In the last decade or so, the art and skill of puppetry has
fallen by the wayside; replaced by the pixels and mouse-clicks of CGI
characters. The old talking sock has fallen into the realm of nostalgia;
bringing back memories of kids’ TV shows and ensemble musical films. The new
film by Brian Henson (son of Jim), THE HAPPYTIME MURDERS, looks to capitalize
on those old, fuzzy feelings while bringing the art into new territory.
In a world where humans and living puppets co-exist, puppet
private investigator Phil Philips (Bill Baretta), reunites with his old
partner, detective Edwards (Melissa McCarthy), to find a serial murderer who is
knocking off former cast members of The
Happytime Gang TV show.
It’s always an odd experience to see humans interacting with
puppets. To keep things grounded, Henson and screenwriter Todd Berger hang the
film’s hat on the peg of nostalgia. HAPPYTIME at its core is a classic, Los
Angeles-based noir film, using all of the classic tropes on its way to find a killer.
Familiar items such as narration, a down-on-his-luck P.I., an angry ex-partner,
an angrier police lieutenant, a sexy and mysterious client, a string of
murders, and the seedy underbelly of the city. In fact, HAPPYTIME sticks to
these old tropes too close. The plot
is paper-thin, and even the attempted twists and surprises can be seen from a
mile away. Even if we put aside the fact that we’ve seen this old story old
before, the story is laid out so plainly that it’s horribly predictable.

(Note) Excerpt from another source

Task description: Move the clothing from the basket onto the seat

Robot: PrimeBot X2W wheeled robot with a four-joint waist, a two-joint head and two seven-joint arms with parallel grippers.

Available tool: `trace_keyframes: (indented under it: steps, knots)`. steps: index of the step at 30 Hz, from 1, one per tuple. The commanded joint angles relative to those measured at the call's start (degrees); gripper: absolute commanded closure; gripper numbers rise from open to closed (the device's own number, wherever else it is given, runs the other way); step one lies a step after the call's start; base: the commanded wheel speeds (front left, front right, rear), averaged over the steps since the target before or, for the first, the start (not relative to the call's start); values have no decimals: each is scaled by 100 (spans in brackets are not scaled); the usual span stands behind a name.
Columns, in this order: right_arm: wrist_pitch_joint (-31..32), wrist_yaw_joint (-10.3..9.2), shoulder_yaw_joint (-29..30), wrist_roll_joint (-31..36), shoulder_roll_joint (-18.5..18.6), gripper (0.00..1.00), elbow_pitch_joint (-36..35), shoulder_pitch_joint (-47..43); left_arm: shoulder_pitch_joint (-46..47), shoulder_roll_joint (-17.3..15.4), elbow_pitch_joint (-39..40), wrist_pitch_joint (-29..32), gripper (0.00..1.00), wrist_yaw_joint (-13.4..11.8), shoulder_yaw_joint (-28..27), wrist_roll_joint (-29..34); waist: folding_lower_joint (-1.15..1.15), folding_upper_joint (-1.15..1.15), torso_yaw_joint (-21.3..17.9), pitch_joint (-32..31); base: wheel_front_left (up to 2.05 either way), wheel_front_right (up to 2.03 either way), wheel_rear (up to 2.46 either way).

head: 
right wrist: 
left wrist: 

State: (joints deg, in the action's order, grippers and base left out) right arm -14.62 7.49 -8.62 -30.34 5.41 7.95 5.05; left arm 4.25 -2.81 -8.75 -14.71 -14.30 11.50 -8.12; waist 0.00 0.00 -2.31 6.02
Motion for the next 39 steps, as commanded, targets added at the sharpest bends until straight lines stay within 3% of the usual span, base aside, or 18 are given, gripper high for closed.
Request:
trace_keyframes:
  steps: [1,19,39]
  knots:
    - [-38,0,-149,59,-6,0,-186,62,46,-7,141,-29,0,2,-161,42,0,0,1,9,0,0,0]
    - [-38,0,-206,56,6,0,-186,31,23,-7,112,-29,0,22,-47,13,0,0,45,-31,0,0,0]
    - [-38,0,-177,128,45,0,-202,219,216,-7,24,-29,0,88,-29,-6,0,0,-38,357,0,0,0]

Predictable leads to boring.
Seemingly aware that the story is so much like a waif,
Henson goes for the shock factor to balance things out. His puppets swear all
the time, have violent sex, film pornos with dogs, cows, and octopus, ejaculate
with endless streams of silly string, and use insults and one-liners that
only a 13 year-old boy would find funny. It’s crude for the sake of being
crude, and isn’t very funny in the least. Most of the gags just come off as
stupid.
The script starts to lay down decent foundations for the
characters and their world, but fails to develop them any further than the
first page. In this world, puppets are treated like minorities; a fine idea
that is forgotten about too quickly. Edwards and Phil have a past that is an
odd one; Edwards hates Philips despite owing her life to him. HAPPYTIME also
plays it loose with the rules; the puppets don’t get hurt when they’re punched
(according to Phil, it’s like fluffing a pillow), but a bullet to the head
can kill them. It’s inconsistent and weird. The designs range from classic
humanoid to large animals to a few that make no sense.
If it’s good puppet-work that audiences want, then HAPPYTIME
does deliver. Using a combo of classic puppetry and digital trickery, the
puppets walk freely (bizarre to see, but effective), soak in hot tubs, and
smoke cigarettes convincingly (Henson seems to be proud of the smoking effect, Phil lights up for what seems like 900 times). The puppet-deaths are a bit
of a hoot as they have their heads blown off with shotguns and torn apart by
dogs which sends stuffing flying everywhere; one of few moments of earned
laughter.
Convincing us that a puppet is real requires good acting
from the humans, and HAPPYTIME doesn’t meet that bar. Melissa McCarthy is bland
as ever, and her endless F-bombs are meaningless. Elizabeth Banks and Joel
McHale pop in but it always looks like they are not enjoying their time with
the talking socks; we half-expect them to not keep a straight face. Maya
Rudolph shows up as Phil’s secretary, and is probably the only one that
understands that she’s in a ridiculous movie; she acts like the film is a
running joke and it works.
After a finale that (again), can be seen from a mile away,
HAPPYTIME ends with a shrug, and it’s staggering that a film full of puppets
can be so blah. It’s not funny, very stupid, and can’t even get juvenile
crudeness to earn a laugh. If puppets are ever to make a comeback, this is the
movie to act as the example of what not to do. There’s no happy time here.